Samuel Charap reminds us that five years ago today relations between the U.S. and Russia were far, far worse:
The timing couldn’t have been more symbolic. It was five years ago today that the sporadic firefights in South Ossetia and political fireworks between Moscow and Tbilisi devolved into a full-blown war, marking the nadir of post-Cold War U.S.-Russia relations. During the conflict that August, the U.S. principals committee — which includes the president, vice president, and other senior decision makers — considered the possibility of using military force to prevent Russia from continuing its assault on Georgia. Bombardment of the tunnel that Russian troops used to move into South Ossetia and other “surgical strikes” were among the options that were discussed and subsequently rejected.
Contemplating a war that would likely have resulted in nuclear Armageddon — even if the option was rejected — puts Obama’s snub to Putin in perspective. Clearly, if the cancelation of a meeting represents the low point of relations in 2013, it also signals how far the two former Cold War adversaries have come since 2008.

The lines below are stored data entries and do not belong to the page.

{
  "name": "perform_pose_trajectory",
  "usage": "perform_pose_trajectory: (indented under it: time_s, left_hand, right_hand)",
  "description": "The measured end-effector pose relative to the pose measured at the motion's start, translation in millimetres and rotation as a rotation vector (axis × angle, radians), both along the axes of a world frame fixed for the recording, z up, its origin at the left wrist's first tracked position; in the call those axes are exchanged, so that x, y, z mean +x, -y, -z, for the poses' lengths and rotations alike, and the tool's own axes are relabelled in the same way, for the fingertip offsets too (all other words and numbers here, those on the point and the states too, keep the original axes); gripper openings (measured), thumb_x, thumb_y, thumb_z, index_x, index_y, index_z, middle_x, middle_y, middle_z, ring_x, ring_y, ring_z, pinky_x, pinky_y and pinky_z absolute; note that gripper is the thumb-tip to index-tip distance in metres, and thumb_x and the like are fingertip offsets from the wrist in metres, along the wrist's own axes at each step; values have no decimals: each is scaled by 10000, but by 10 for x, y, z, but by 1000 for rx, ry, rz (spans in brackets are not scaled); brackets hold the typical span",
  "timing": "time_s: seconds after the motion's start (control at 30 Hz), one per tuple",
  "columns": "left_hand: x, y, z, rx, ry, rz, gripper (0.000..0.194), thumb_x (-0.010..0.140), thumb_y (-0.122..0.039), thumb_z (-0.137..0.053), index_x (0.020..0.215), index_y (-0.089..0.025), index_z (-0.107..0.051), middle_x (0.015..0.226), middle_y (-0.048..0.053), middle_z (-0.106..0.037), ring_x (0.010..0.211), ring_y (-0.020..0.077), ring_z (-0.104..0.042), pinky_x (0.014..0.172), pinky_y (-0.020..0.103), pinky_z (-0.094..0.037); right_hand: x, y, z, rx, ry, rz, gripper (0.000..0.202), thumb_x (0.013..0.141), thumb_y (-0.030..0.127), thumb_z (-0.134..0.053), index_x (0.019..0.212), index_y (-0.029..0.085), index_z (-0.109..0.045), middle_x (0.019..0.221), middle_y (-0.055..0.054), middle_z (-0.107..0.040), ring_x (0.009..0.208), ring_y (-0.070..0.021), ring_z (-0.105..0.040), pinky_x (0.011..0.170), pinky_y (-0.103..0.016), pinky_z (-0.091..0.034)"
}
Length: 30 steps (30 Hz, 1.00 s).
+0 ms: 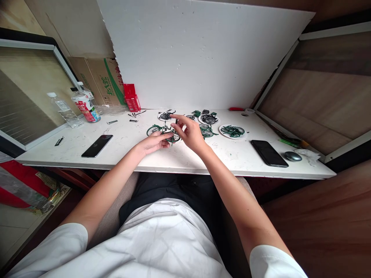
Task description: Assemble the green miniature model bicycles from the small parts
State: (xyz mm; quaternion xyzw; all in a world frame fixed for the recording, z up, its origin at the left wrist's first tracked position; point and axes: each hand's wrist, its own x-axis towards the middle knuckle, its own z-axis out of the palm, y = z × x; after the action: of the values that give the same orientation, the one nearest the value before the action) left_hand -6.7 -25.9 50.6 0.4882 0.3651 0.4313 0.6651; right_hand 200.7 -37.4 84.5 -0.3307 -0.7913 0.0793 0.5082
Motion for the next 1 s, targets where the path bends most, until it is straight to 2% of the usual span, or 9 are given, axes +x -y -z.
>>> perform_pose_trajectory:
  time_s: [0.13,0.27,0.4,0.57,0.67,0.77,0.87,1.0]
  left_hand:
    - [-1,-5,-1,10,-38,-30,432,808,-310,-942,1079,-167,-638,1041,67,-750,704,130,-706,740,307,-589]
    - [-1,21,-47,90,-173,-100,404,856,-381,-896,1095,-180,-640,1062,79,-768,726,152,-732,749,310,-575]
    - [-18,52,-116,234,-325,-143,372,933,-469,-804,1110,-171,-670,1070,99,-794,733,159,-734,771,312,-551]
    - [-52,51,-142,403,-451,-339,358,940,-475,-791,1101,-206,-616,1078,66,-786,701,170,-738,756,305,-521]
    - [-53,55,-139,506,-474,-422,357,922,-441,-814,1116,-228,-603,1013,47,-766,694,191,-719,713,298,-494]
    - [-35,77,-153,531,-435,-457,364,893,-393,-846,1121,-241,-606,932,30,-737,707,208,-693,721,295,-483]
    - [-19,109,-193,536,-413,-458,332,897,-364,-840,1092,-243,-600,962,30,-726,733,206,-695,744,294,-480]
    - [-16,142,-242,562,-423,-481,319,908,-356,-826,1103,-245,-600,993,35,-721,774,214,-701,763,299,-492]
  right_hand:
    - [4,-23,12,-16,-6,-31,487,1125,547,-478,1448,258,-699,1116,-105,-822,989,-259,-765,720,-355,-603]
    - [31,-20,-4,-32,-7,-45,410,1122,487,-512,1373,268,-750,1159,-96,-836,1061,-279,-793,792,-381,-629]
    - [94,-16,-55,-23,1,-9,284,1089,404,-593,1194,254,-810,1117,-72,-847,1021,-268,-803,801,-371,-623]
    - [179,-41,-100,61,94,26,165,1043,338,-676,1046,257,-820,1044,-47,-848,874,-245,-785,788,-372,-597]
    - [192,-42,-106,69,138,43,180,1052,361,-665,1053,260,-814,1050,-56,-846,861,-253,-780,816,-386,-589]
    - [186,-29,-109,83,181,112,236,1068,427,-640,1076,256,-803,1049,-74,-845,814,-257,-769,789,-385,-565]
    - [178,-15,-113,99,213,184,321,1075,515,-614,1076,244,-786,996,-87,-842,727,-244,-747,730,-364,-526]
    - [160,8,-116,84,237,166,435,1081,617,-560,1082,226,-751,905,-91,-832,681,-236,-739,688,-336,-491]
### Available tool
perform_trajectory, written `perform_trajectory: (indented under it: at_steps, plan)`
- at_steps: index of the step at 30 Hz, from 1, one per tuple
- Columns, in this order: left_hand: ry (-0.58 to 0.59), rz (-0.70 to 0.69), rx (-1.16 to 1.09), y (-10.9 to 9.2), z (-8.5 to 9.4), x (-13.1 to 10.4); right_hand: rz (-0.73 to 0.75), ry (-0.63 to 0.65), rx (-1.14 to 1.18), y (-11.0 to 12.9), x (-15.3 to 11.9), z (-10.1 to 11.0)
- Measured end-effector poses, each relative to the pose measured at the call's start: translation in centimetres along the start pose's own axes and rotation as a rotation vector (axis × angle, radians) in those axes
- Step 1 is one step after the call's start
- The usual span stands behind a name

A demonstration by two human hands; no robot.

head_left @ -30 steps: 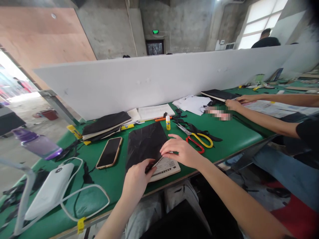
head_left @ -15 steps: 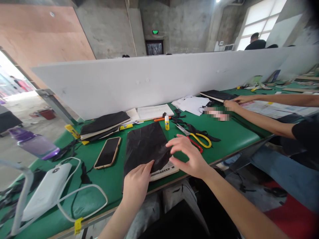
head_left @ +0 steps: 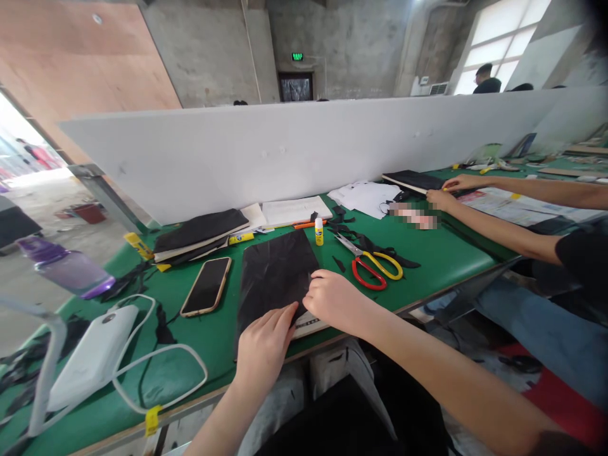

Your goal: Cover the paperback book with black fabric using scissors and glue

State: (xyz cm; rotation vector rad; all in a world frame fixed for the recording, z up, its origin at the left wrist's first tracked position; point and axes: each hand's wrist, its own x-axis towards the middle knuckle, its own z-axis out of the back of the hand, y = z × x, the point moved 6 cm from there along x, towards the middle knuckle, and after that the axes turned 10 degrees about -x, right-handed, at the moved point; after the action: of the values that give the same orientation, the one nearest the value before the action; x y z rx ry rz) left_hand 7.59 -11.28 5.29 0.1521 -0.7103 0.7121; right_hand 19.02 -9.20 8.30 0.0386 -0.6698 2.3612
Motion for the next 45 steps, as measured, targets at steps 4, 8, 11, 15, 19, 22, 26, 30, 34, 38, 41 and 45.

There’s no question that relations with Russia have deteriorated over the last two years for a number of reasons, but as Charap points out they remain significantly better than they were at the tail of the Bush years. That is because there was a concerted effort to improve them since 2009. It’s fair to point out, as Paul Saunders does, that the administration hasn’t done a particularly good job of selling its Russia policy to Congress or the public. It’s also true that once the “reset” achieved its initial goals Obama didn’t seem to have many ideas for what to do next. Even so, the worsening of the U.S.-Russian relationship since 2011 seems like nothing when compared to the absolutely disastrous condition it was in by August 2008 the war between Russia and Georgia. Especially since U.S. actions were partly responsible for making that war happen, this is not a small thing.

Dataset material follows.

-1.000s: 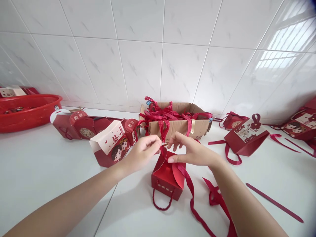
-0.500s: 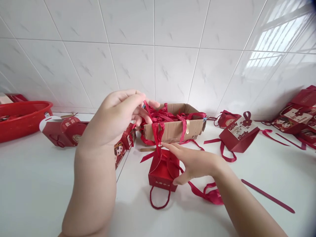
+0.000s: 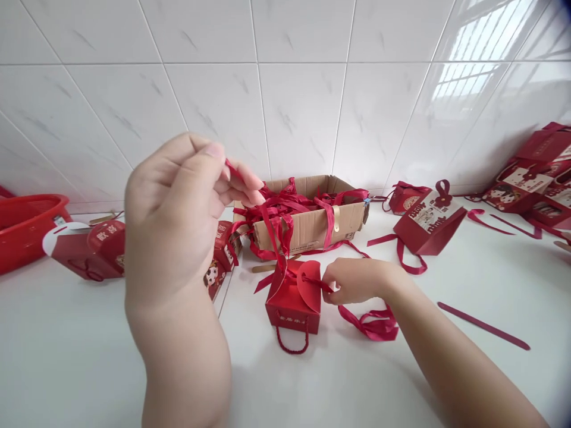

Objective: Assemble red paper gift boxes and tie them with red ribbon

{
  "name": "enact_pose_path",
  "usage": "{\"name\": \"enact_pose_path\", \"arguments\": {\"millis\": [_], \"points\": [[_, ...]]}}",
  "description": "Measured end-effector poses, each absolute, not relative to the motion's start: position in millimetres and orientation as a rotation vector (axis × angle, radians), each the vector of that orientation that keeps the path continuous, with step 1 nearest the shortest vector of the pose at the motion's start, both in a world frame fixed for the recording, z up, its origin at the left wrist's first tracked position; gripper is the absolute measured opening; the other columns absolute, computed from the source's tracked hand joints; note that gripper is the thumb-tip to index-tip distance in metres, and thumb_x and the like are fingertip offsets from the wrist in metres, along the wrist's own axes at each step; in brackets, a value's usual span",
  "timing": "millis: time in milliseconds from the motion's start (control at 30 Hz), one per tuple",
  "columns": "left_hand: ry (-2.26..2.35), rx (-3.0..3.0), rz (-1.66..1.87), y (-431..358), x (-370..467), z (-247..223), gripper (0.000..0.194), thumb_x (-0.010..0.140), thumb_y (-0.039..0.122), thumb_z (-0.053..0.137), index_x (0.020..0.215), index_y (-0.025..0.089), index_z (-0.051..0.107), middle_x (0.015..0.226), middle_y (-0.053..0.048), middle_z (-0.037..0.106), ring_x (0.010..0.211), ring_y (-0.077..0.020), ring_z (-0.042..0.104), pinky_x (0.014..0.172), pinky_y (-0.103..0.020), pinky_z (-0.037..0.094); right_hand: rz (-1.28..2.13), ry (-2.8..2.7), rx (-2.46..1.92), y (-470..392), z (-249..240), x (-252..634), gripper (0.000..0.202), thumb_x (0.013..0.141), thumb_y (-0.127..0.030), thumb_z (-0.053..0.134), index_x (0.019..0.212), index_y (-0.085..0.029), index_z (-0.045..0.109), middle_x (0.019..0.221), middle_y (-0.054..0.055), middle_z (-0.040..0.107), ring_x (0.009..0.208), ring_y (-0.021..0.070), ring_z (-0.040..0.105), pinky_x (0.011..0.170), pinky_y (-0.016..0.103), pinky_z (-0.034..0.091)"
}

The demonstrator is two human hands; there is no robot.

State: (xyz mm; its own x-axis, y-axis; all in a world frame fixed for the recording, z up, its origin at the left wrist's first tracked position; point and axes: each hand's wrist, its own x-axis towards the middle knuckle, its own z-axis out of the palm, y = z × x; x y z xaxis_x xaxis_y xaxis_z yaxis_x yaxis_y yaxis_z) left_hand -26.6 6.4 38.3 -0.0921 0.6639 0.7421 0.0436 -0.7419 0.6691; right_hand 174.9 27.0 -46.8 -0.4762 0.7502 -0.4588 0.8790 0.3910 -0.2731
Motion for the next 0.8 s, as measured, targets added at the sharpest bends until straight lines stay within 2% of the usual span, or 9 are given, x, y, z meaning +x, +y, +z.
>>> {"name": "enact_pose_path", "arguments": {"millis": [133,200,300,400,467,533,600,700,800], "points": [[0.743,1.792,1.993,-3.3,-23.2,41.5,0.030,0.083,0.015,0.051,0.056,0.027,0.057,0.058,0.000,0.057,0.053,-0.0188,0.057,0.051,-0.038,0.051,-0.691,2.374,1.518,25.1,-39.1,189.2,0.011,0.075,-0.022,0.049,0.068,-0.019,0.056,0.075,0.003,0.062,0.062,0.0162,0.056,0.048,0.026,0.033],[0.750,1.791,2.041,-4.0,-22.7,41.4,0.031,0.083,0.013,0.050,0.056,0.027,0.057,0.059,0.000,0.056,0.053,-0.0185,0.056,0.050,-0.037,0.050,-0.783,2.358,1.600,22.6,-31.1,201.1,0.017,0.075,-0.019,0.049,0.085,-0.022,0.062,0.082,0.003,0.067,0.065,0.0167,0.059,0.047,0.025,0.036],[0.675,1.763,2.104,-0.1,-23.5,40.6,0.031,0.082,0.006,0.048,0.057,0.024,0.055,0.056,0.000,0.054,0.050,-0.0174,0.054,0.047,-0.034,0.046,-0.924,2.367,1.726,16.0,-19.1,220.8,0.038,0.078,-0.020,0.050,0.115,-0.027,0.057,0.092,0.003,0.070,0.064,0.0161,0.062,0.047,0.025,0.042],[0.570,1.736,2.155,5.0,-24.9,40.3,0.031,0.082,0.002,0.044,0.058,0.021,0.053,0.052,0.001,0.050,0.047,-0.0156,0.053,0.043,-0.030,0.042,-0.924,2.541,1.755,7.9,-10.1,239.1,0.042,0.084,-0.029,0.051,0.126,-0.029,0.053,0.090,0.003,0.070,0.063,0.0151,0.063,0.051,0.025,0.047],[0.541,1.702,2.178,6.6,-25.2,40.2,0.032,0.083,0.003,0.042,0.059,0.021,0.052,0.052,0.001,0.050,0.047,-0.0146,0.053,0.043,-0.029,0.041,-0.997,2.654,1.741,4.1,-6.1,248.0,0.046,0.085,-0.034,0.053,0.130,-0.028,0.050,0.079,0.002,0.068,0.059,0.0141,0.061,0.050,0.024,0.048],[0.541,1.680,2.175,6.3,-24.5,39.9,0.033,0.085,0.003,0.040,0.059,0.021,0.053,0.053,0.001,0.052,0.049,-0.0143,0.053,0.043,-0.028,0.041,-1.199,2.772,1.689,2.8,-4.0,252.3,0.046,0.086,-0.036,0.057,0.130,-0.025,0.051,0.067,0.000,0.066,0.053,0.0128,0.059,0.046,0.023,0.046],[0.533,1.675,2.184,4.8,-23.1,39.3,0.033,0.086,0.004,0.041,0.060,0.021,0.055,0.055,0.001,0.053,0.052,-0.0141,0.054,0.043,-0.027,0.040,-1.521,2.940,1.571,4.3,-4.3,251.1,0.033,0.086,-0.033,0.060,0.117,-0.023,0.060,0.064,0.000,0.065,0.053,0.0120,0.061,0.046,0.022,0.047],[0.490,1.671,2.228,3.3,-20.9,38.0,0.031,0.085,0.004,0.045,0.063,0.021,0.060,0.059,0.001,0.054,0.056,-0.0127,0.056,0.044,-0.026,0.040,-2.055,3.092,1.343,9.3,-8.2,241.1,0.013,0.085,-0.030,0.062,0.092,-0.022,0.068,0.074,0.002,0.070,0.068,0.0145,0.067,0.062,0.027,0.055],[0.467,1.696,2.226,4.0,-20.6,36.5,0.028,0.080,0.002,0.051,0.063,0.019,0.065,0.058,0.001,0.055,0.055,-0.0130,0.057,0.043,-0.026,0.041,-2.370,3.039,1.257,12.9,-12.5,228.4,0.017,0.083,-0.032,0.065,0.096,-0.025,0.070,0.090,0.002,0.072,0.079,0.0181,0.070,0.074,0.036,0.056]]}}
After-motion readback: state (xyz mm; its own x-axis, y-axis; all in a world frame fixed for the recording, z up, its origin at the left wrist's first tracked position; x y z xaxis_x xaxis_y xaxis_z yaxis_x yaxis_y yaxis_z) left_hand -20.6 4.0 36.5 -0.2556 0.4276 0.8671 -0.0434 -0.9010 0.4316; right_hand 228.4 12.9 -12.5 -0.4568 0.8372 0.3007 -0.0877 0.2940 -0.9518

That’s important to remember when we hear from the people that always wanted the “reset” to fail that the “reset” is now finished. After all, it was the confrontational and provocative Russia policy they preferred that made the “reset” necessary in the first place. As Charap says, the U.S. and Russia need to make “a serious joint effort to address the underlying pathologies in the relationship” that requires more sustained effort than the “reset” did. Unfortunately, as this latest episode suggests, there are very few in either country currently interested in making that effort.